**Exercise**
For the data below, retype word for word the lines from the one containing "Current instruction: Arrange" through the one containing "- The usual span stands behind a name"; drop the pictures.

── Recorded data ──

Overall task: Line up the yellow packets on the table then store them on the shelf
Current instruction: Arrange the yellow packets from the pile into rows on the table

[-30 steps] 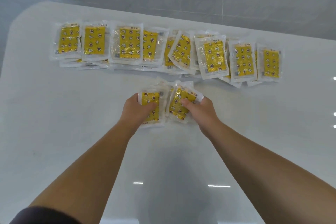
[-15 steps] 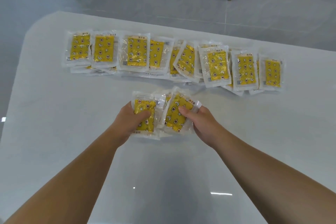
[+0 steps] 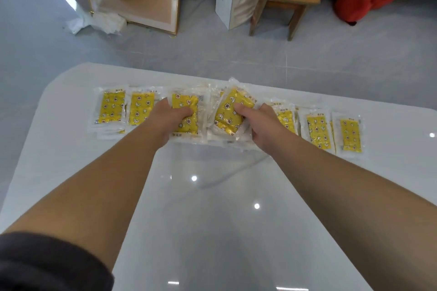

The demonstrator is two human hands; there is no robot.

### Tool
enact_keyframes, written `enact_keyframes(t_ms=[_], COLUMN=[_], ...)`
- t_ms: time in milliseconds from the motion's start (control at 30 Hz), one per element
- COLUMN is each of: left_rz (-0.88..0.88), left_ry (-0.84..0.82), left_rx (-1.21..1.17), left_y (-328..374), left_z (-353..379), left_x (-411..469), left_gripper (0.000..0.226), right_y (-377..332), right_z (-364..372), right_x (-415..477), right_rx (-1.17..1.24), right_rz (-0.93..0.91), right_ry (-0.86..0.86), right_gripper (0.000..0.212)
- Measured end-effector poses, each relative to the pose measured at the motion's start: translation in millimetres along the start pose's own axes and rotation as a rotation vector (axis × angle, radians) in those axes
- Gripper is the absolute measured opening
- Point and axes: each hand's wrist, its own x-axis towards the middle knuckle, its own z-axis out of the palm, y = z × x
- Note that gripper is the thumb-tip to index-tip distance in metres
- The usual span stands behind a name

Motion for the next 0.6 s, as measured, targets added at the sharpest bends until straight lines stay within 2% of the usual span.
enact_keyframes(t_ms=[67,200,267,333,467,600], left_rz=[-0.02,-0.028,-0.019,-0.01,-0.006,0.025], left_ry=[0.038,0.108,0.132,0.155,0.191,0.259], left_rx=[0.064,0.276,0.374,0.457,0.533,0.504], left_y=[2,7,11,15,16,8], left_z=[6,17,21,23,18,5], left_x=[12,21,21,20,15,6], left_gripper=[0.015,0.035,0.03,0.02,0.018,0.027], right_y=[1,1,3,4,3,6], right_z=[5,14,15,17,18,7], right_x=[12,17,19,19,13,1], right_rx=[-0.077,-0.299,-0.347,-0.389,-0.425,-0.401], right_rz=[-0.009,-0.031,-0.047,-0.074,-0.134,-0.16], right_ry=[0.049,0.142,0.172,0.194,0.235,0.245], right_gripper=[0.039,0.038,0.045,0.039,0.018,0.024])
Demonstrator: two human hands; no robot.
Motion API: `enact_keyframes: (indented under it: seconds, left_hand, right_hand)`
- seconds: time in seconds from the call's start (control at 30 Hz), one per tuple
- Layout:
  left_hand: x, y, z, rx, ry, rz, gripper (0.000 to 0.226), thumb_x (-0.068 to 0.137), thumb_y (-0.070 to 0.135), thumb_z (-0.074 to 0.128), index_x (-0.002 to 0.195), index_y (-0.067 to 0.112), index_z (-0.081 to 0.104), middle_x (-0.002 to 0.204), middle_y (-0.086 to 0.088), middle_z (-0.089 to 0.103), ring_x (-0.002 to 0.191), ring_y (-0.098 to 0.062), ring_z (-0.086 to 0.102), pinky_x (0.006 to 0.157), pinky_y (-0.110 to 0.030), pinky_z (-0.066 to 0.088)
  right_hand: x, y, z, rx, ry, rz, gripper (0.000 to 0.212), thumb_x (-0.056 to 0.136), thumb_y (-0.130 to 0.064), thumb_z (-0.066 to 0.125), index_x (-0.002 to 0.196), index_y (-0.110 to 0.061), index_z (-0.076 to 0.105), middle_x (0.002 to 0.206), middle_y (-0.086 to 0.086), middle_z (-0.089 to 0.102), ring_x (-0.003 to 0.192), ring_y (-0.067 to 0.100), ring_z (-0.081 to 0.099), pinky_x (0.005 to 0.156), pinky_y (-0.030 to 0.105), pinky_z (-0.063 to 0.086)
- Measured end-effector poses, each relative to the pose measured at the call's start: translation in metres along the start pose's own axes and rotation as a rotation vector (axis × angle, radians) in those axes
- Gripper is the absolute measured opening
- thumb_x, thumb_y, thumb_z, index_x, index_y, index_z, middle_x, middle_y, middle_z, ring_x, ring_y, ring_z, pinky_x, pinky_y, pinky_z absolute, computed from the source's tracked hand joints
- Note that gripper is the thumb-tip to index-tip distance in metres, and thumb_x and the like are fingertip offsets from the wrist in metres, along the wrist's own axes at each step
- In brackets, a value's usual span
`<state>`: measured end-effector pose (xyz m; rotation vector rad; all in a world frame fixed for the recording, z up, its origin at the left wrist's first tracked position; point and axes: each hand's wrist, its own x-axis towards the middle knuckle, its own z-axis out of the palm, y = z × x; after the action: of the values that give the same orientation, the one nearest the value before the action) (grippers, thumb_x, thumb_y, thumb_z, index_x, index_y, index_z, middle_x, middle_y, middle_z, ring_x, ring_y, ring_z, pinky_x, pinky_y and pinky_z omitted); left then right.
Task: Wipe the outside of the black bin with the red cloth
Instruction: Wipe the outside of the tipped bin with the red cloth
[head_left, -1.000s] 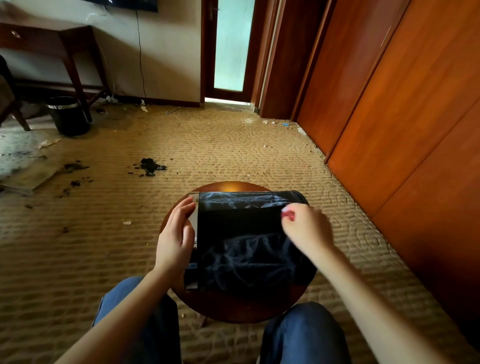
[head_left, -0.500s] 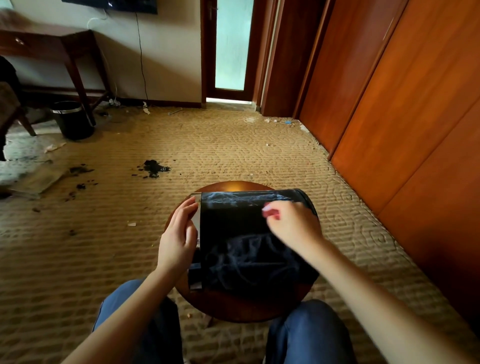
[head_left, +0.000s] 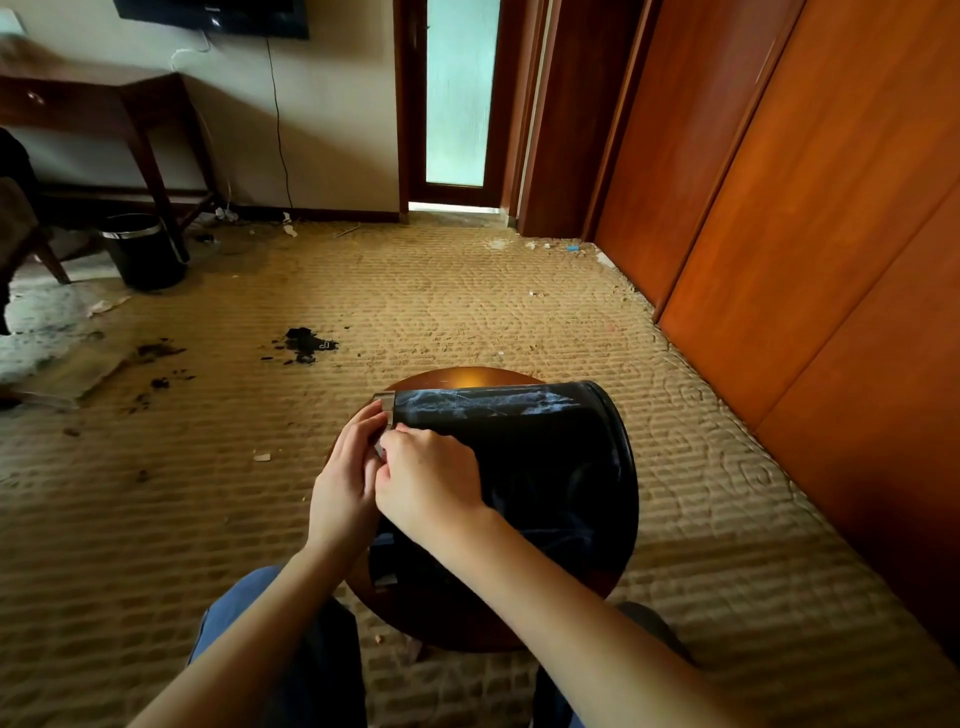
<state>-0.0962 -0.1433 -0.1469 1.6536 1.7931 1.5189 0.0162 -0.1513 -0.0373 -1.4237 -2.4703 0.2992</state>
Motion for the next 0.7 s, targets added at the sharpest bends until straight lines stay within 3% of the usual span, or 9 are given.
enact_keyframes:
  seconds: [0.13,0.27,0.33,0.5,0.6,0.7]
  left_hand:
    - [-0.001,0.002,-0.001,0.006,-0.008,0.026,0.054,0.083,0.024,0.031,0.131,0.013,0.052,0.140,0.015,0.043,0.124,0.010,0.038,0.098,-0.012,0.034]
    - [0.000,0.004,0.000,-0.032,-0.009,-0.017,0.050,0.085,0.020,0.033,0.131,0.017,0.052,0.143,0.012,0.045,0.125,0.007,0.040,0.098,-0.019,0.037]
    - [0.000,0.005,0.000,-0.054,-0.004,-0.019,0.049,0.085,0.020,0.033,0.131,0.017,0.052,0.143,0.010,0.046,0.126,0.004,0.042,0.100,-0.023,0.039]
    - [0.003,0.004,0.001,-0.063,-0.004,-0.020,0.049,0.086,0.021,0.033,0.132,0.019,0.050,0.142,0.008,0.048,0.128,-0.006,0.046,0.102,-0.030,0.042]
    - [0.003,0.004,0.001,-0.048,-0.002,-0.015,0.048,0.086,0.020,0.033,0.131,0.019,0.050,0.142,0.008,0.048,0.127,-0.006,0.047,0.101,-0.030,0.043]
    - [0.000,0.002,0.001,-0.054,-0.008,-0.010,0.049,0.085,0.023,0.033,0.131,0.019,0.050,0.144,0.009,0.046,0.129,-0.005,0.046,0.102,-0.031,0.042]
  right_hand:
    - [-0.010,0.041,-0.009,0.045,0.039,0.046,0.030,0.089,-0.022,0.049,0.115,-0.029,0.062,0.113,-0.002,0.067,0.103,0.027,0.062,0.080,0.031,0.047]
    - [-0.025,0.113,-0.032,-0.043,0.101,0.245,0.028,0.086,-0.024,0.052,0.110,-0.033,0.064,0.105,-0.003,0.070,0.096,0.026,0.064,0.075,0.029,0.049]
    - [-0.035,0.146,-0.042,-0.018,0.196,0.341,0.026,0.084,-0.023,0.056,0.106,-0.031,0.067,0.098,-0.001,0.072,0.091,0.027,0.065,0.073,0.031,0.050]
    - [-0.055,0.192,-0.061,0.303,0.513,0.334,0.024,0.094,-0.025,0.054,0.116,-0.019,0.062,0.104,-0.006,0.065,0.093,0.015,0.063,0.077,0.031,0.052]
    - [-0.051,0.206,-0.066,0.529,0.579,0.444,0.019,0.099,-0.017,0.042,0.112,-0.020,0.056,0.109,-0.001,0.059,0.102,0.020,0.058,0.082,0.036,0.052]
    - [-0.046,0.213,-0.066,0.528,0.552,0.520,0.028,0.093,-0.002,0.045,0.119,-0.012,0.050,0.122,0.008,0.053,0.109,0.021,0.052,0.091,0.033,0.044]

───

**Exercise response**
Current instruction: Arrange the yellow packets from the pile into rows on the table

[-30 steps] 
[-15 steps] 
[+0 steps] 

The demonstrator is two human hands; there is no robot.

### Tool
enact_keyframes, written `enact_keyframes(t_ms=[_], COLUMN=[_], ...)`
- t_ms: time in milliseconds from the motion's start (control at 30 Hz), one per element
- COLUMN is each of: left_rz (-0.88..0.88), left_ry (-0.84..0.82), left_rx (-1.21..1.17), left_y (-328..374), left_z (-353..379), left_x (-411..469), left_gripper (0.000..0.226), right_y (-377..332), right_z (-364..372), right_x (-415..477), right_rx (-1.17..1.24), right_rz (-0.93..0.91), right_ry (-0.86..0.86), right_gripper (0.000..0.212)
- Measured end-effector poses, each relative to the pose measured at the motion's start: translation in millimetres along the start pose's own axes and rotation as a rotation vector (axis × angle, radians) in those axes
- Gripper is the absolute measured opening
- Point and axes: each hand's wrist, its own x-axis towards the middle knuckle, its own z-axis out of the palm, y = z × x
- Note that gripper is the thumb-tip to index-tip distance in metres
- The usual span stands behind a name

The output has been completed.